Indians, wild animals and heavy brush could be beaten back but the unbelievable cruelty encountered when the based-on-fact Reed family and others become stranded in the Sierra Mountains means that the strong survive and weak die.
Telepic starts in the Midwest. The seemingly comfortable Reed family leaves their Illinois ranch for California when James Reed (Chris Cooper) becomes bitten by the bug to move. His wife Margaret (Meredith Baxter) is not so smitten by the idea of uprooting all they’ve worked for.
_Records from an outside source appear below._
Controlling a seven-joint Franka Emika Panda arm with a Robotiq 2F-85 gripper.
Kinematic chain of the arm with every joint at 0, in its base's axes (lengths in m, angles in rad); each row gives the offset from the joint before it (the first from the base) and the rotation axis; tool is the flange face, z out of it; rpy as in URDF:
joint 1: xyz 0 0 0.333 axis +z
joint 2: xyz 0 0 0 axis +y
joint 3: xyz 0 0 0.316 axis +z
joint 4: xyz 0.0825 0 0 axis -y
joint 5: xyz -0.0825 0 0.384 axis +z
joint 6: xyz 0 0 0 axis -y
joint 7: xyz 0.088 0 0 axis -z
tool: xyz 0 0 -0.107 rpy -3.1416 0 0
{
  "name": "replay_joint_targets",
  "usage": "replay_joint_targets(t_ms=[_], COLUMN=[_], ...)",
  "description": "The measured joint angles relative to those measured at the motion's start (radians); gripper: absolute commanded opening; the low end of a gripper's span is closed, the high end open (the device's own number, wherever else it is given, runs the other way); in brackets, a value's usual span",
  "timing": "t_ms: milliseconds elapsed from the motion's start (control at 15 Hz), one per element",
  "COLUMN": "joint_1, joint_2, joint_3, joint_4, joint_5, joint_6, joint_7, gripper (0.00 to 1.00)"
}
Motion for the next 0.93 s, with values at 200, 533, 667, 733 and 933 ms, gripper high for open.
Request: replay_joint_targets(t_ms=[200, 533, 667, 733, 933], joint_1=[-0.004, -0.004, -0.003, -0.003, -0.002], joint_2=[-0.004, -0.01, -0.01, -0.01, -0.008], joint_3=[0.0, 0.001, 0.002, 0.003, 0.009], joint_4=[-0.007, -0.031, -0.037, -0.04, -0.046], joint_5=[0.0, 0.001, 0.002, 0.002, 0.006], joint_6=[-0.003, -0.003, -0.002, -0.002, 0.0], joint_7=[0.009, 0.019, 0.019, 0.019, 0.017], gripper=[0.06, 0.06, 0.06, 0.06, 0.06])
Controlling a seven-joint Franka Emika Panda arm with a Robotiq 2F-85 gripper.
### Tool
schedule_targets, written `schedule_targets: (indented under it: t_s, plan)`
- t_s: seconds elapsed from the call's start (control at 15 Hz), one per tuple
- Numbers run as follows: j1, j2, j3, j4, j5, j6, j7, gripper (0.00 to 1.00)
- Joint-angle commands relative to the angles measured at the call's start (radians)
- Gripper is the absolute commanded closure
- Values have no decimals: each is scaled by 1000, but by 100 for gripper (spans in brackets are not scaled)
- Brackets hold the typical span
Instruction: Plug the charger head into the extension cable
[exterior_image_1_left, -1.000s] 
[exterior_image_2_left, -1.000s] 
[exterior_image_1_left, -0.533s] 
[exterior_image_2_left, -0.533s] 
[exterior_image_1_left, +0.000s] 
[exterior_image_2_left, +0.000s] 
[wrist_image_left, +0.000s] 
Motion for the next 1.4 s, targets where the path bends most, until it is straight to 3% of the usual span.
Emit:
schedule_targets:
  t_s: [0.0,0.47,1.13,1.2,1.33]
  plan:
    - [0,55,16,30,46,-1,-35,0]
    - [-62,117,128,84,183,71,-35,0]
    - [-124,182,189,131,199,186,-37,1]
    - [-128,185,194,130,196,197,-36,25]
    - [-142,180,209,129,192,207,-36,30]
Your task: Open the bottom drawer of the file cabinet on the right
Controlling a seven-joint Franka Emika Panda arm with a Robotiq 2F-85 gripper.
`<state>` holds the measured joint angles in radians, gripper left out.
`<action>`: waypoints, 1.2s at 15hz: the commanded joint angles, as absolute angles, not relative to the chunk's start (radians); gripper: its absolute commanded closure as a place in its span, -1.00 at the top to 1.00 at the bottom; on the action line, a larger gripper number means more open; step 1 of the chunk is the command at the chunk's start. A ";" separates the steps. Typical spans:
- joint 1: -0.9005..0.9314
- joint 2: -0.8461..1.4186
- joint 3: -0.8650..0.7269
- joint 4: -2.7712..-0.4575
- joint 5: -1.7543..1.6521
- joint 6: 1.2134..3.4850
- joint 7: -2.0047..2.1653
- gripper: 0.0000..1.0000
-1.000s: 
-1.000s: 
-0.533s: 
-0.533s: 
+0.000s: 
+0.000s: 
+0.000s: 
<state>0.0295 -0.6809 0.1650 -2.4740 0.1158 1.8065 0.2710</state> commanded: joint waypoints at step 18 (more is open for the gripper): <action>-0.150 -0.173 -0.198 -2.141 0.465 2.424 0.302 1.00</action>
Cooper plays a stoic pioneer not satisfied with the niceties of success, which is difficult for Baxter’s character. But she relents, and the family hits the Oregon Trail in the company of the Donner Party.
The presence of George Donner (Matthew Walker) sends out an ominous note to viewers, but the Reeds and Donners split when the weather turns cold and nasty. The Reed story is certainly more palatable than the horrific Donner tale. None of the Reeds is eaten, but knowing that doesn’t spoil the ending or the story.
The telepic has a strong one-two punch in the work of director Dick Lowry and scripter Gerald DiPego. Lowry directs the juve casts members well, with each feeding the feeling of incredible fear and sadness atop a wintry mountain.
Baxter heats up this production with an earnest, memorable performance, down to the pale complexion and desperate eyes of someone repressing the fact starvation is knocking on the door. Her concerns beyond her own survival, such as watching her children starve, keep the plot twisting, as she stashes away food and breaks the provisions out just when the Grim Reaper sits down to the table.
Larry Drake is on hand as a character whose greed and selfishnesswith his family’s food give an antagonistic edge at the right times to this “we’re-all going-to-die” fare.
“One More Mountain” doesn’t forget much along the trail. Production doesn’t go overboard and relies on its well-crafted script and solid acting not to just survive, but to thrive.